You might have noticed there was no update last night. I only realised this once I’d been tucked into bed for about an hour, before jolting up and going ‘DAMMIT!’
However, after weighing the pros and cons, I just collapsed back down and decided to live with it. For I was A) in no mood to get out of bed, B) had no actual topic plans, and C) had gone to bed stupidly early because my brain was shutting down.
A and B need no explanation, but C had become something of an issue due to the fact that I had devoted this entire weekend to getting those dang plushies finished. On Saturday I did nothing but work on them – the one time I did leave the flat? I went out to buy fabric for them.

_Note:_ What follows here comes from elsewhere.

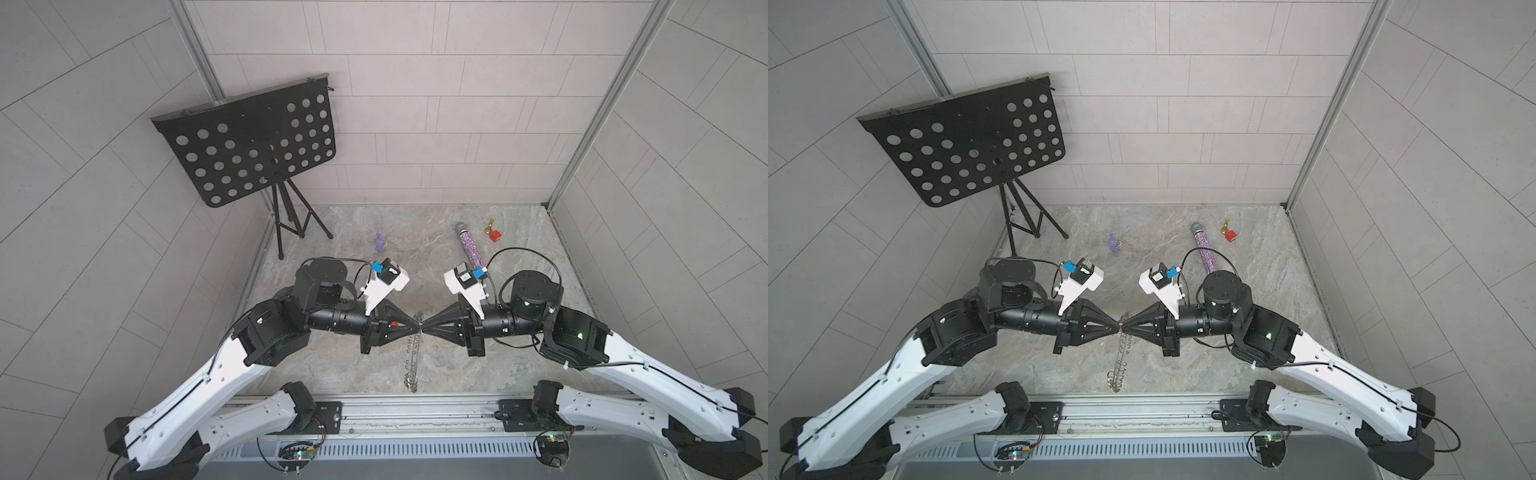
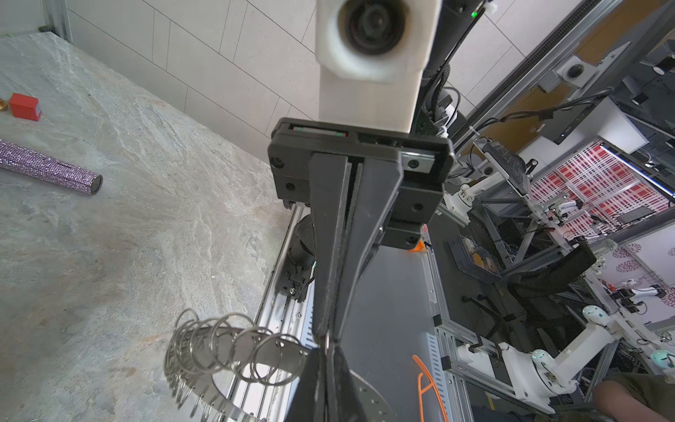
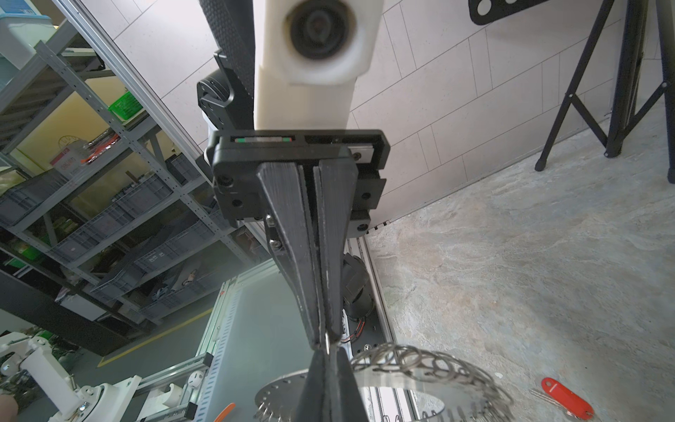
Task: Attach keys to a key ring
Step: Adjust the keyring.
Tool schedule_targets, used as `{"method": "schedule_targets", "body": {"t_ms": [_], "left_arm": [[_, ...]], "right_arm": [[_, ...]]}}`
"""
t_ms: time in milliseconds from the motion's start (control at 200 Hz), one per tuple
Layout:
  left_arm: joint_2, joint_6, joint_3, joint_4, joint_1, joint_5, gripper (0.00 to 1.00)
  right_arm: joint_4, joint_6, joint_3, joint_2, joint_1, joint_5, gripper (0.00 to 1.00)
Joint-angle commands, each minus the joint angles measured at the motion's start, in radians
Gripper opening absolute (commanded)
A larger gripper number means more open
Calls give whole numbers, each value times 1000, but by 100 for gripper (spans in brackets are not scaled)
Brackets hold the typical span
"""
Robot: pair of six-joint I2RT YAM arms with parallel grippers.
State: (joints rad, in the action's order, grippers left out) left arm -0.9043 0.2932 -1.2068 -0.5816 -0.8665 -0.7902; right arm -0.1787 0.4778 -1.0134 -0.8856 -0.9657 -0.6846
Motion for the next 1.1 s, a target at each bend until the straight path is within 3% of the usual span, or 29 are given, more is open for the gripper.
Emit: {"method": "schedule_targets", "body": {"t_ms": [0,80,190,410,575,805,1091], "left_arm": [[23,16,6,78,-6,28,28],[50,24,21,95,-5,71,38],[107,42,59,145,-4,124,39],[197,103,144,297,-4,189,36],[188,148,161,399,-5,170,32],[156,172,153,467,-5,141,29],[146,172,158,489,-4,133,27]], "right_arm": [[82,15,24,39,-8,41,0],[115,25,34,65,-7,58,0],[168,56,40,87,-7,59,0],[324,149,79,108,-7,56,0],[455,223,121,106,-7,97,0],[654,317,186,95,-8,161,0],[738,358,214,89,-11,218,0]]}}
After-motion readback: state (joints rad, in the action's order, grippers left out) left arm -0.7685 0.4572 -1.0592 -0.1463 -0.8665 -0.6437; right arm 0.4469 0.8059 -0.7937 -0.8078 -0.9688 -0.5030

I didn’t even blow dry my hair, just let it dry out and randomly threw a brush through it when it got in my way. I spent the better part of 9 hours devoted to working on them. So by 8.30, I’d drunk my bodyweight in tea, was relying completely on dinner to give me a boost…and realised I’d managed to wreck one of the plushie’s hair. The fabric for which would be impossible to replace in time.
I immediately stopped, and realised that as much as I wanted to keep going, my biological clock had snapped. I was tired, I was stressed – I’d smelt the not-so-sweet scent of appliqué several times, and I was hitting a few roadblocks because I still needed extra materials. So I admitted defeat, and let myself crawl into bed at 9.30 (on a Saturday no less, will wonders never cease…)
There was a method to my madness though. Years of last night cosplay panic have left me with pretty good knowledge of when I’ll do my best work. And that’s in the evenings, and the early mornings. There’s something about seeing nothing but darkness out my windows that ignites the workaholic in me. So with my alarm set, I (admittedly begrudgingly) trundled out of bed at 5.30 to continue my quest. A task that succeeded expectations – I only stopped when it was time for my open pad training, and went to the class…but skipped the open training because the only thing on my mind was those dang dolls.
And as of this evening, they are almost done. All I have left to do is one face…technically. Filia is finished, but certain parts keep coming loose so I may need to go at her with a hot glue gun (praying I still have enough glue left) to fix her up. Also, her eyes are just a little bit scary – I can’t quite decide if I should remove them and start again. Problem is if I do…what on earth do I swap them for?
Either way, I’m gonna be glad to see the back of them. It was an interesting challenge for me – I’ve always wanted to try my hand at plushies – but it’s generally just been exhausting and tiring. I don’t know how people do commissions day in and day out – though definitely understand now why they charge so much. Doing this kind of thing takes time and energy – I have barely had time for any of my own hobbies while spending my free time getting these done, and its had a bad impact on my diet (I react to haberdashery problems with a high-calorie-intake-solution). Although I might make some of my own one day, it’ll definitely not be for a while.
So glad I’m not making any new costumes for the con in a few weeks, because it means I can put the sewing machine away, and actually spend my days off doing hours and hours of productive nothing.